WHAT IS REQUIRED: Every line below must be reproduced exactly. Copy them all.

EXERCISE DATA:
══════════

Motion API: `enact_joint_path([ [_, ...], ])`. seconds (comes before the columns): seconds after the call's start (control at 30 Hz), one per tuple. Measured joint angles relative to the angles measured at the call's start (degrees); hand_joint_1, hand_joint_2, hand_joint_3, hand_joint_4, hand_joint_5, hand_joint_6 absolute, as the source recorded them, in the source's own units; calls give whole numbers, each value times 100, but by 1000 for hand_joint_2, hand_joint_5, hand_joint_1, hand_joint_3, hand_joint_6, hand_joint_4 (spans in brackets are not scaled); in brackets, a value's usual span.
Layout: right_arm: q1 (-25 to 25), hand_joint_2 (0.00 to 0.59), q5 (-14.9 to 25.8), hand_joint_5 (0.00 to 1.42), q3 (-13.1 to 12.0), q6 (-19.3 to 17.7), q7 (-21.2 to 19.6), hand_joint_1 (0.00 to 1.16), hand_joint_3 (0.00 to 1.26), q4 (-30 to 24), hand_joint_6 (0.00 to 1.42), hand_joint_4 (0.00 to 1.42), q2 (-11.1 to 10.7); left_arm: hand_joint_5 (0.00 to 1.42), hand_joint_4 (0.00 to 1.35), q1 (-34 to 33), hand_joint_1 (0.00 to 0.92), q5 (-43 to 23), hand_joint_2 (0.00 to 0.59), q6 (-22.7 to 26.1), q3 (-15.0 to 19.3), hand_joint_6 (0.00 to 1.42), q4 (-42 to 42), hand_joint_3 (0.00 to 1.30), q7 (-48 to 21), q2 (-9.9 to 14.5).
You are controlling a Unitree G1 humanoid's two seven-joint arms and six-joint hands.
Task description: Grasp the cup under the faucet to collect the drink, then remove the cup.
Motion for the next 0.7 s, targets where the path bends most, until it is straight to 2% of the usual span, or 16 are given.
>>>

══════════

ANSWER BOX:
Motion API: `enact_joint_path([ [_, ...], ])`. seconds (comes before the columns): seconds after the call's start (control at 30 Hz), one per tuple. Measured joint angles relative to the angles measured at the call's start (degrees); hand_joint_1, hand_joint_2, hand_joint_3, hand_joint_4, hand_joint_5, hand_joint_6 absolute, as the source recorded them, in the source's own units; calls give whole numbers, each value times 100, but by 1000 for hand_joint_2, hand_joint_5, hand_joint_1, hand_joint_3, hand_joint_6, hand_joint_4 (spans in brackets are not scaled); in brackets, a value's usual span.
Layout: right_arm: q1 (-25 to 25), hand_joint_2 (0.00 to 0.59), q5 (-14.9 to 25.8), hand_joint_5 (0.00 to 1.42), q3 (-13.1 to 12.0), q6 (-19.3 to 17.7), q7 (-21.2 to 19.6), hand_joint_1 (0.00 to 1.16), hand_joint_3 (0.00 to 1.26), q4 (-30 to 24), hand_joint_6 (0.00 to 1.42), hand_joint_4 (0.00 to 1.42), q2 (-11.1 to 10.7); left_arm: hand_joint_5 (0.00 to 1.42), hand_joint_4 (0.00 to 1.35), q1 (-34 to 33), hand_joint_1 (0.00 to 0.92), q5 (-43 to 23), hand_joint_2 (0.00 to 0.59), q6 (-22.7 to 26.1), q3 (-15.0 to 19.3), hand_joint_6 (0.00 to 1.42), q4 (-42 to 42), hand_joint_3 (0.00 to 1.30), q7 (-48 to 21), q2 (-9.9 to 14.5).
You are controlling a Unitree G1 humanoid's two seven-joint arms and six-joint hands.
Task description: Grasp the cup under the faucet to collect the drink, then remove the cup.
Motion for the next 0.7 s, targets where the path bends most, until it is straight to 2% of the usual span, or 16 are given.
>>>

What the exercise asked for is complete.